We put $\theta_0$ on the x-axis and $\theta_1$ on the y-axis, with the cost function on the vertical z-axis. We need to find the specific theta parameters for which our cost function is at the very bottom of the pits in our graph, i.e. when its value is the minimum.

Gradient descent is a more general algorithm that can be used to minimize an arbitrary function $J$.

We make steps down the cost function in the direction with the steepest descent, and the size of each step is determined by the parameter $\alpha$, which is called the learning rate.

On a side note, we should adjust our parameter $\alpha$ to ensure that the gradient descent algorithm converges in a reasonable time. If $\alpha$ is too small, gradient decent can be slow to converge. On the other hand, if $\alpha$ is too large value, gradient descent can overshoot the minimum and it may fail to converge, or even diverge. Sometimes, if $\alpha$ is too large, slow convergence is also possible.

Even with a fixed learning rate $\alpha$, as we approach a local minimum, gradient descent will automatically take smaller steps. At the minima, the derivative will always be 0 and thus the $\theta$ values will no longer change.

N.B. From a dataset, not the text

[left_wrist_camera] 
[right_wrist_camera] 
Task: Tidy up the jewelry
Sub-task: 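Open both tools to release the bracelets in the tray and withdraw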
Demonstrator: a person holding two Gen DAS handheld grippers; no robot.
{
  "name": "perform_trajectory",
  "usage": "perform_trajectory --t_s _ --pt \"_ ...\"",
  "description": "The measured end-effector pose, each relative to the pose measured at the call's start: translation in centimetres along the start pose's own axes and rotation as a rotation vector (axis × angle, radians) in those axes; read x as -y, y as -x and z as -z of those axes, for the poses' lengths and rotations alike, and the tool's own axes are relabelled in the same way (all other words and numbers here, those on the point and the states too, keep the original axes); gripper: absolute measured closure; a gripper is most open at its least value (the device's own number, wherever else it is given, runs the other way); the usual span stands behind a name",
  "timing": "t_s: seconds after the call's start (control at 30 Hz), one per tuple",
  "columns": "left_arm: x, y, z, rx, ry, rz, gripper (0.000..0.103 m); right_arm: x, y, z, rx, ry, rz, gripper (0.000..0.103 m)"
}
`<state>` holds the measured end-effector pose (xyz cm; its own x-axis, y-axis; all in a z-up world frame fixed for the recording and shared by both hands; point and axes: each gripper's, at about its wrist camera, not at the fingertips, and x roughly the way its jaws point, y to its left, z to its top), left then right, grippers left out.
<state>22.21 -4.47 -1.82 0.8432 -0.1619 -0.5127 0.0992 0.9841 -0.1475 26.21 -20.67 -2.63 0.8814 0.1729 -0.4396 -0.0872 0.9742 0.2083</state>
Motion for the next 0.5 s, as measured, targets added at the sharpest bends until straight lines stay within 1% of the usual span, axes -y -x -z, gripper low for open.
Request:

The gradient descent algorithm is:

repeat until convergence: {

$\,\,\,\,\,\, \theta_j := \theta_j - \alpha \frac{\partial}{\partial \theta_j} J(\theta_0, \theta_1) \,\,\,\,\,\,$ (simultaneously update for $j=0$ and $j=1$)

}

Note that $\theta_0$ and $\theta_1$ should be updated simultaneously.

$\frac{\partial}{\partial \theta_j} J(\theta_0, \theta_1)$ is the slope of tangent also known as *derivative in j dimension*.

In higher dimensions, the analog of derivative is gradient. The gradient measures the vector direction of steepest descent of the function.

Depending on where one starts on the graph, one could end up at different points.